Caplan's Syndrome--Rheumatoid Pneumoconiosis

Rheumatoid Nodules

Contrast these two rheumatoid nodules with the silicotic nodule shown below. Note the central necrosis, the surrounding palisading granulomatous reaction, and outer fibrosis.

In Caplan's syndrome in coal miners, the necrotic centers contain considerable black pigment, and the granulomatous reaction is not so prominent. In Caplan's syndrome with other pneumoconioses--silicosis, asbestosis--pigment is not so prominent.

Silicotic Nodule

In contrast to the rheumatoid nodule, the simple silicotic nodule, shown here in a lymph node, is composed of concentric layers of collagen. There is no central necrosis. The palisading granulomatous reaction of a rheumatoid nodule is absent. Polarized light reveals birefringent silica crystals.

If these nodules aggregate into large masses as in progressive massive fibrosis, there may be central necrosis and cavitation.

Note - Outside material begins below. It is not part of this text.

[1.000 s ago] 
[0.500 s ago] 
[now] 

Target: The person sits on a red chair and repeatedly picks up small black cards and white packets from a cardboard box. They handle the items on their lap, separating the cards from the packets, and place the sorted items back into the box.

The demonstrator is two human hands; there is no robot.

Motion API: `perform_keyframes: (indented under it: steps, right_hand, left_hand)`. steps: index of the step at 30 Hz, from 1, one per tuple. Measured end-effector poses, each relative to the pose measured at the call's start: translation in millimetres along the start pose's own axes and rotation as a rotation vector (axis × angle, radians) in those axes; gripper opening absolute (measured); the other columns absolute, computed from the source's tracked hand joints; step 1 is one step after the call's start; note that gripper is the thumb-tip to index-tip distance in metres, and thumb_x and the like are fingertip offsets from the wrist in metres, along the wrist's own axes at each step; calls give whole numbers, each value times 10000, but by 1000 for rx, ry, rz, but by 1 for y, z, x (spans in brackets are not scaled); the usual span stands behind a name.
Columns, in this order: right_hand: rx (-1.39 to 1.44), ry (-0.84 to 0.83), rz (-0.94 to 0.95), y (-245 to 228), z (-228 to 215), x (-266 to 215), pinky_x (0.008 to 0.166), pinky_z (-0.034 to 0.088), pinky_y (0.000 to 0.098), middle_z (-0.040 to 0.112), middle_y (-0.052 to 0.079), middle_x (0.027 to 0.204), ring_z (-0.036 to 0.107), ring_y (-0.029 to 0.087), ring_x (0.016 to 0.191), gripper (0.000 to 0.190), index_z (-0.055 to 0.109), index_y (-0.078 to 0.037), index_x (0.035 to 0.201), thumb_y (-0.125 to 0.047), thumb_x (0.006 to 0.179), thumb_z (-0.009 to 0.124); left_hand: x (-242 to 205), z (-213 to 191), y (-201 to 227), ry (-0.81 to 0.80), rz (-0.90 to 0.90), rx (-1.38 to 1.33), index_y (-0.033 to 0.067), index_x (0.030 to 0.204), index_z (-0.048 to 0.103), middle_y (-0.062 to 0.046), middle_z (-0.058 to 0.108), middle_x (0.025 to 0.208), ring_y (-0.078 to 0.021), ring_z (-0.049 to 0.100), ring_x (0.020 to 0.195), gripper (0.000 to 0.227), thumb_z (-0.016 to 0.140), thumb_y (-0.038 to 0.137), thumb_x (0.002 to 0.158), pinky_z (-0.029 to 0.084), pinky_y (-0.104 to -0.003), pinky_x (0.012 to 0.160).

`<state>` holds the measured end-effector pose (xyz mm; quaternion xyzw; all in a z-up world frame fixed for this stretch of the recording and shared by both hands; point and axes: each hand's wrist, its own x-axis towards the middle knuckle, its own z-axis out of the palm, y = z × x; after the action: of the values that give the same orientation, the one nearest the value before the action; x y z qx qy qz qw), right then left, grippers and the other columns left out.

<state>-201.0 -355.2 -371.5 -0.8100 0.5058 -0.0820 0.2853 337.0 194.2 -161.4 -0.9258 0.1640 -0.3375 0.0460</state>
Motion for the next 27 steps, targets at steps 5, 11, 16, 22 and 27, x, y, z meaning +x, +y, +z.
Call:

Further, central necrosis and cavitation may occur in smaller nodules that become infected with mycobacteria, making the distinction from Caplan's nodules more difficult.


Coal Macule

The simple coal macule of coal miner's pneumoconiosis consists of an expansion of the interstitium around airways by macrophages filled with black pigment. It lacks necrosis and granulomatous inflammation of Caplan's nodules. In the picture, note the black pigment around the bronchiole as well as the irregularly-shaped coal macule at the upper right.

The concept of Caplan's syndrome is important for two reasons. In a patient with nodules in the lung and rheumatoid arthritis or an isolated increase in rheumatoid factor, it is important to take an occupational history to exclude a pneumoconiosis. Conversely, it is important to consider rheumatoid nodules as one cause of radiographic nodules in a patient with pneumoconiosis and a positive rheumatoid factor.